Why PE for Girls is an Issue Worth Sweating Over

I'm not suggesting we offer girls different PE. I don't believe our feeble muscles and cosmetic commitments require daintier pursuits, like needlepoint or medium-impact gossiping. No. We should offer ALL kids different PE, if they want it.

On Wednesday, The Huffington Post reported a study by the Women's Sport and Fitness Foundation (WSFF), which had found that 51% of UK girls are put off physical activity by their experiences of school sport and PE lessons. Some 45% think sport is too competitive, while over a third say their PE teacher only pays attention to pupils who are good at sport.

Reading the story was like looking in a mirror - albeit one slightly clouded over with my own reluctant teenage perspiration. I loathed PE. I was one of those girls that the WSFF are worried about, and have subsequently become one of those women. Even now, in my twenties, exercise = blarrgh.

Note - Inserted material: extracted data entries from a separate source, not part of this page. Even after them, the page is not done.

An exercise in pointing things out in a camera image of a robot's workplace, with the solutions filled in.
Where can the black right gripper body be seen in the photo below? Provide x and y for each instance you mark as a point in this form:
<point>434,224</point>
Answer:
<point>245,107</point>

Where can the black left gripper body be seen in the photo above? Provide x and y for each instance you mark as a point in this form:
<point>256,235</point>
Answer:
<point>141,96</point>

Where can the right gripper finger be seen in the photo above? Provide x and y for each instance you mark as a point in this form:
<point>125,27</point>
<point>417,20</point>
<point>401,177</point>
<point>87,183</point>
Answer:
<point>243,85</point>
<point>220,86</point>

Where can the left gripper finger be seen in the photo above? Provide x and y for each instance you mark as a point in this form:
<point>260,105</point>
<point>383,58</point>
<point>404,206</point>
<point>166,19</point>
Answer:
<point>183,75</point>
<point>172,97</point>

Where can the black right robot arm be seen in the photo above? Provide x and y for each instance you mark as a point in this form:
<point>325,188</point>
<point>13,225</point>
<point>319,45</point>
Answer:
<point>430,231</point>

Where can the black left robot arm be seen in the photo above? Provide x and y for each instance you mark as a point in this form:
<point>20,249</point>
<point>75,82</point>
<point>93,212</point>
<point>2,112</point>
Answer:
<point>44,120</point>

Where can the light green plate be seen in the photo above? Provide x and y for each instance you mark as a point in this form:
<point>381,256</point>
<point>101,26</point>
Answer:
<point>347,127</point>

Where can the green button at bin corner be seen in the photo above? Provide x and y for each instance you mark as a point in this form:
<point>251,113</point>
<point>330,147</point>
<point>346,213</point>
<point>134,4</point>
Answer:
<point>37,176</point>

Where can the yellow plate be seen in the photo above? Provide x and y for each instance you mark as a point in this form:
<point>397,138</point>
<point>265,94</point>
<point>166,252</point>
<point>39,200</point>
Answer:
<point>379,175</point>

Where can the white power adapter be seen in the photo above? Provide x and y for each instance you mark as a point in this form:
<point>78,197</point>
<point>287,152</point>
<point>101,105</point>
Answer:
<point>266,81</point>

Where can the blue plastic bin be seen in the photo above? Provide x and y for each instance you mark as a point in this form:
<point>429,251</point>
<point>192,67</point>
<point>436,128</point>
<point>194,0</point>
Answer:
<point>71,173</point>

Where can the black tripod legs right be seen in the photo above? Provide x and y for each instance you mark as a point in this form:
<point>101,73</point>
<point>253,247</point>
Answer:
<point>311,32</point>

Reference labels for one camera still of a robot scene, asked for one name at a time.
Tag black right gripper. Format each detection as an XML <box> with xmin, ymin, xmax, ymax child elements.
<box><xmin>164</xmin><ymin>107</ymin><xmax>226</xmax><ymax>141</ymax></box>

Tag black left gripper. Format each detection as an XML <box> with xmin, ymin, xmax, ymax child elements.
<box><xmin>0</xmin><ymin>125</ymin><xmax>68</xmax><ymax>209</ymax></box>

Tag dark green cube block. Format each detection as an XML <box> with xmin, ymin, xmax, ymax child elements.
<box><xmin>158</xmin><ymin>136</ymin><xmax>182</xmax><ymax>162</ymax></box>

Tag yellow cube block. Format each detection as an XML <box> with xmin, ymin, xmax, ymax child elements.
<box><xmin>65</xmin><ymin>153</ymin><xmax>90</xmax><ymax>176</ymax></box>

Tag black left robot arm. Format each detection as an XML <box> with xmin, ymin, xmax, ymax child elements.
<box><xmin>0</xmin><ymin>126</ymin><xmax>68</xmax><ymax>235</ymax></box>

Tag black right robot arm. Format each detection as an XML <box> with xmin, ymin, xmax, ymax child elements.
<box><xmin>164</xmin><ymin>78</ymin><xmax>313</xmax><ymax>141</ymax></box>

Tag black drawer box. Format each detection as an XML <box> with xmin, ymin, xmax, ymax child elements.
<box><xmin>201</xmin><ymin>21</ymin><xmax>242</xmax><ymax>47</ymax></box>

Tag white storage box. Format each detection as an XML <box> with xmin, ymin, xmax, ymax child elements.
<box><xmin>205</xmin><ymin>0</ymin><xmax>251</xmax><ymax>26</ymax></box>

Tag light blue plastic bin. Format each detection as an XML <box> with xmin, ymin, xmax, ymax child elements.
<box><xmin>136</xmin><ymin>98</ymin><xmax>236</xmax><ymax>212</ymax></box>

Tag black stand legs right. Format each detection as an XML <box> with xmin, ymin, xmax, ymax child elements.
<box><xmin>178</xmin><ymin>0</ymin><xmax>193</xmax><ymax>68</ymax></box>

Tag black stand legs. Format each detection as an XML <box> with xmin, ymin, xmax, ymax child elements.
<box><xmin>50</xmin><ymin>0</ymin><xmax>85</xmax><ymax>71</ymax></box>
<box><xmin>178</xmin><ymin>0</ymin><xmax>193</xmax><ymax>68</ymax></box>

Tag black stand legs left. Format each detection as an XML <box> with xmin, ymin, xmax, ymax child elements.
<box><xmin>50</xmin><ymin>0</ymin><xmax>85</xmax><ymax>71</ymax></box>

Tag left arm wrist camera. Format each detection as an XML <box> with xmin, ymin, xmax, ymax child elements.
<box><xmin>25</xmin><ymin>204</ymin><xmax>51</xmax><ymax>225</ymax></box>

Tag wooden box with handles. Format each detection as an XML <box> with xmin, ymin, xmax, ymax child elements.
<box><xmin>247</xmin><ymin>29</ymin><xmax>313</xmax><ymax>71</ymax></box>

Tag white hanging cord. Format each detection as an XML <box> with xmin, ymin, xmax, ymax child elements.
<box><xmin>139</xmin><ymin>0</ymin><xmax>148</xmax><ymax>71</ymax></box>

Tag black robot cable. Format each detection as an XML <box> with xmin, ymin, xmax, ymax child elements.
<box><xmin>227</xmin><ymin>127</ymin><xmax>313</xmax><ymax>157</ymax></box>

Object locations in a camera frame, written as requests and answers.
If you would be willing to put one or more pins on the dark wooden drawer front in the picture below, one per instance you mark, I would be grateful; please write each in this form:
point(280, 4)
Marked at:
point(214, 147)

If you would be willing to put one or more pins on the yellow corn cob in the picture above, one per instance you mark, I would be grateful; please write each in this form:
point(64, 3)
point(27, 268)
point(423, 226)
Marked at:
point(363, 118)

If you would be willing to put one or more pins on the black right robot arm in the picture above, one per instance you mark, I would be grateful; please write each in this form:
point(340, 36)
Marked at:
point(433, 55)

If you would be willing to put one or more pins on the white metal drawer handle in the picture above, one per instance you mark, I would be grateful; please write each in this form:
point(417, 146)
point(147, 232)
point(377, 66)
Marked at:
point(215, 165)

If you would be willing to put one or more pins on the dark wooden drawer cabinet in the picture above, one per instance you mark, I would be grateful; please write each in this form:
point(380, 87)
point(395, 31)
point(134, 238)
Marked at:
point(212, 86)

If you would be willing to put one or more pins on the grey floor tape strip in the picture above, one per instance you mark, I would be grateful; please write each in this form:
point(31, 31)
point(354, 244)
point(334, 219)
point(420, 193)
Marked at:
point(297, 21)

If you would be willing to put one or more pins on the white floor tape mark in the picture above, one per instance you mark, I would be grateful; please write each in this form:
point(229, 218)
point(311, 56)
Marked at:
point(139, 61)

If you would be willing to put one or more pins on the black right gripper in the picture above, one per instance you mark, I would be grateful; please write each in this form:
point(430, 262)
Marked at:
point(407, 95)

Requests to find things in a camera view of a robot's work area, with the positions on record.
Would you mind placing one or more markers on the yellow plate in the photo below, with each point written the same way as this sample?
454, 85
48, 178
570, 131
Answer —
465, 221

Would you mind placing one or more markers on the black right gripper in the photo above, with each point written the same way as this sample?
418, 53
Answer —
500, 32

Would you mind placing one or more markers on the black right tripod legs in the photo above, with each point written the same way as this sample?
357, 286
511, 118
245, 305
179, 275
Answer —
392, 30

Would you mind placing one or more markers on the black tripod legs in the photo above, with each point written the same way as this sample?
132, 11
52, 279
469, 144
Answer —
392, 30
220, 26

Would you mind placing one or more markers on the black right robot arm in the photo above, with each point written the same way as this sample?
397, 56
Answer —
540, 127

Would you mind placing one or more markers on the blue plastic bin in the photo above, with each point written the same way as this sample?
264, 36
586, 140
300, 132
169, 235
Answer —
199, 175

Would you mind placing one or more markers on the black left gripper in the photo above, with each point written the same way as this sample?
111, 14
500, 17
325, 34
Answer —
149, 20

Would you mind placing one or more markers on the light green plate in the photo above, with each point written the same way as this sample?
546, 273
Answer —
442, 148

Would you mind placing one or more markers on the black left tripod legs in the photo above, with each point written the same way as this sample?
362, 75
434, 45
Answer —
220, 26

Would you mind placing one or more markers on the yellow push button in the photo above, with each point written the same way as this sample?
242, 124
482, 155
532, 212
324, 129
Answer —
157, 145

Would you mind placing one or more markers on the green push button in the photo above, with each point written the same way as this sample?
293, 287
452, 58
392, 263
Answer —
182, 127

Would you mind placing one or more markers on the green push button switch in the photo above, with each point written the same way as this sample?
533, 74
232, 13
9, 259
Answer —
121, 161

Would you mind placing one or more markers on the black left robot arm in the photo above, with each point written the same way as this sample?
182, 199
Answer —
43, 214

I went to a single sex high school, where sporty girls were the popular girls and if you were terrible, it was far cooler not to try at all. Add to this our teachers' sadistic disregard for weather conditions, termly foot inspections (yes) and the ritual humiliation of the summer's uniform knicker shorts - which were never anything other than giant, saggy navy undies, no matter how hard we tried to rock the hot-pants vibe - and you can see why my 'period pains' get-out excuse surfaced more often than is biologically possible.

To give them their due, the school did try to offer some variety. There was trampolining (bouncing is fun, bouncing as a 14-year-old without an adequate sports bra, less so), nice summery sports like rounders, and even an ill-fated term of trips to a golf course to try and jump-start our athletic aspirations. But nothing stuck. With every soggy hockey match, enthusiasm slumped further, until by year 11 even putting the kit on at all was more effort than most of us were prepared to give.

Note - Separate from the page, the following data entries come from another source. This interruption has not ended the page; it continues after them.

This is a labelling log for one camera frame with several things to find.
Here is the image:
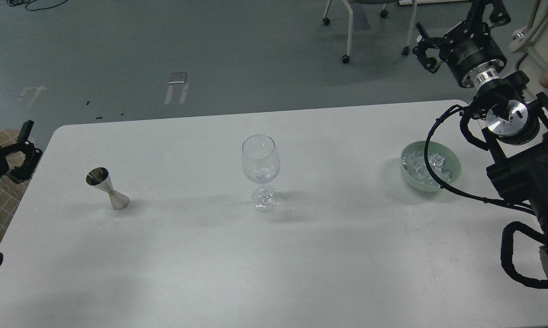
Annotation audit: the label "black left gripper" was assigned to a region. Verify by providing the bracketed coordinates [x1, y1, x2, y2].
[0, 120, 43, 184]

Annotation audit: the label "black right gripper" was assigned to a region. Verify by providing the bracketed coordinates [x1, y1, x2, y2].
[412, 0, 512, 89]

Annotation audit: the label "steel cocktail jigger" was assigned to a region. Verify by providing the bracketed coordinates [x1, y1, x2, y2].
[86, 167, 130, 210]

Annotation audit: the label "clear ice cubes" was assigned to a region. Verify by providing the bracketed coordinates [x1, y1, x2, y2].
[401, 150, 452, 187]

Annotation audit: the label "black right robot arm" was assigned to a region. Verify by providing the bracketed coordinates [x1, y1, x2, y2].
[412, 0, 548, 289]

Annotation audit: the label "clear wine glass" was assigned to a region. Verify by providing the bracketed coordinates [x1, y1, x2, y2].
[242, 134, 282, 212]

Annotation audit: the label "cream white chair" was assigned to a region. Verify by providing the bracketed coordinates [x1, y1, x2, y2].
[509, 0, 548, 71]

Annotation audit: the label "white rolling chair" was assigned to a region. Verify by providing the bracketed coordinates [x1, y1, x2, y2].
[341, 0, 418, 64]

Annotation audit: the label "green bowl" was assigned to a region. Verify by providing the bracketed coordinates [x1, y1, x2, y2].
[399, 141, 462, 193]

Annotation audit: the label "black floor cable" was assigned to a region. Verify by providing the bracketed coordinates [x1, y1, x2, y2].
[0, 0, 69, 20]

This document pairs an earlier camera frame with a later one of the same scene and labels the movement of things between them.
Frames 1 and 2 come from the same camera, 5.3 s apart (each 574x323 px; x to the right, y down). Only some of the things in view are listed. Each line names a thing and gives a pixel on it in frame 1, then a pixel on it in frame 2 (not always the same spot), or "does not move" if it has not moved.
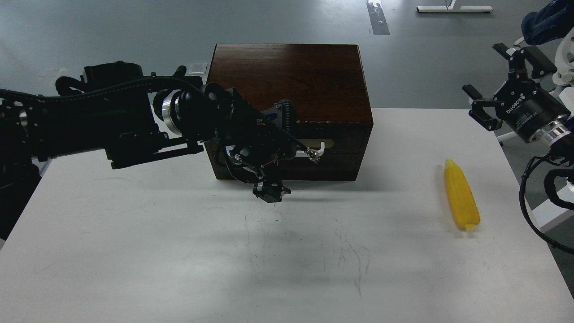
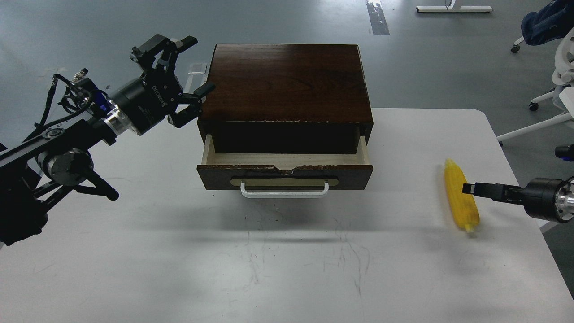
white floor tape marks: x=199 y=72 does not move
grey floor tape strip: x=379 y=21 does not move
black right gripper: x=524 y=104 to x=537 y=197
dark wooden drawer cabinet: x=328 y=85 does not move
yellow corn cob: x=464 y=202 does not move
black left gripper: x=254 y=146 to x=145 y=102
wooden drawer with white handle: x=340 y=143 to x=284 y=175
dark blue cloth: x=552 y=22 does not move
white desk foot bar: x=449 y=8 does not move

It was partly about ability, of course. In the same way some kids dread being asked to read aloud in class, us unsporty types felt exposed and judged, both in body and in skill. "At least we have our dignity" we'd sniff, as we bowed gracefully out of each bleep test for a session of learned conversation and spot-squeezing. Although during rare proactive moods we made the best of it by inventing our own sports such as 'sitty-downy badminton', which was like badminton but - well, you probably don't need me to explain.

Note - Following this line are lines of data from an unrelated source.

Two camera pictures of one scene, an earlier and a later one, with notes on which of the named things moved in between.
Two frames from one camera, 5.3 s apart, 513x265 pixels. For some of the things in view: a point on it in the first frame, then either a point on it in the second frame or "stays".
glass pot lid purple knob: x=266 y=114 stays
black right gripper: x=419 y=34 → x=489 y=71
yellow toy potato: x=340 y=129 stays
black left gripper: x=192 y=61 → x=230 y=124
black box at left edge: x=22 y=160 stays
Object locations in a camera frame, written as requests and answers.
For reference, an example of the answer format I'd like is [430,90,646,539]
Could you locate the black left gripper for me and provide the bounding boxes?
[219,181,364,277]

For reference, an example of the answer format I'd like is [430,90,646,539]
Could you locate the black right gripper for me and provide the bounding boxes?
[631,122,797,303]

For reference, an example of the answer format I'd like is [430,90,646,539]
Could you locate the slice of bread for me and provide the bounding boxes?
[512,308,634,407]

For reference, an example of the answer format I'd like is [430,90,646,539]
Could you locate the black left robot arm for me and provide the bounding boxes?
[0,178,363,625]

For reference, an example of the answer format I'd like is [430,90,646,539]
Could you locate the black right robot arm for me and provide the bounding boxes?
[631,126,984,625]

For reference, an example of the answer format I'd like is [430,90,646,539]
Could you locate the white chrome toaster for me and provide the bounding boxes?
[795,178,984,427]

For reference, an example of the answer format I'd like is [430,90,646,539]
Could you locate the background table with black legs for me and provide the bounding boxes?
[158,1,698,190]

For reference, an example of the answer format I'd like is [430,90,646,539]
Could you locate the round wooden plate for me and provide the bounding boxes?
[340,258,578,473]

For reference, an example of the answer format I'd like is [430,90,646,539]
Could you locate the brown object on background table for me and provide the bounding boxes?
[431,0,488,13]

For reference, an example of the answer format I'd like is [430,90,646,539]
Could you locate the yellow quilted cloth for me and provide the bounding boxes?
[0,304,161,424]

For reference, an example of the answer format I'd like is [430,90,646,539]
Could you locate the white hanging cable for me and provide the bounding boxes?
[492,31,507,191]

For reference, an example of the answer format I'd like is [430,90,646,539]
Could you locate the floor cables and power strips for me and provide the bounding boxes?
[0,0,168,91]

I'm not suggesting we offer girls different PE. I don't believe our feeble muscles and cosmetic commitments require daintier pursuits, like needlepoint or medium-impact gossiping. No. We should offer ALL kids different PE, if they want it. True, us gals have the meaty side project of body confidence to contend with (and won't it be nice when that old chestnut's finally roasted?), but labelling the issue as a girl's problem isn't helpful. Besides, for all the girls who would rather accidentally call the teacher 'Mum' every single day for a year than do one cross-country run in the drizzle, there must be plenty of boys who feel much the same. Surely?

Trouble is, school experiences of exercise are such a bad advert for getting active later on. There are no chai lattes and meditative cool-downs after PE. Playing a basketball match, getting changed in three minutes flat and pegging it to the other side of the building to sit, gently stewing, in a geography classroom for two hours isn't the serene, endorphin-jazzed experience that grown up exercise usually promises.

While the mimsy, "getting sweaty is not feminine" reasoning given by 45% of the surveyed girls can be swiftly filed under 'Bah, Patriarchy', there's plenty of sympathy to be found there too. Who DOES like getting sweaty, really? You wouldn't nip off to play a game of netball in your lunch hour without the promise of a shower and tidy-up afterwards, would you? And you are a supremely confident adult, without the body odour issues of the average adolescent.

(Before you say it - my school had showers, and in my entire high school career I never witnessed a single person use them. Showering involves nakedness, and contrary to anything Skins may have taught you, the average teenage girl would rather do anything than cavort around publicly in the nuddy.)

Yes, it's vain. But yes, teenagers ARE vain. They're hormonal fondue pots of bubbling personal image angst. And if they learn to equate "doing sport" with "feeling publicly scrutinised, and a bit gross for the rest of the day" then it's hardly a surprise when TVs and X-Boxes win out in the end.

Team sports have their place, but to my mind there needs to be more independent activity and less of the "nice one doofus, you just cost us that goal" to convince kids that exercise is worth doing for their own benefit. They need activities that translate more smoothly into the kind of workouts they might do as an adult. GCSE Zumba, anyone?

It's crucial to get kids exercising as early as possible - but it's equally important that they learn to enjoy it. Because eight years later, I'm still trying.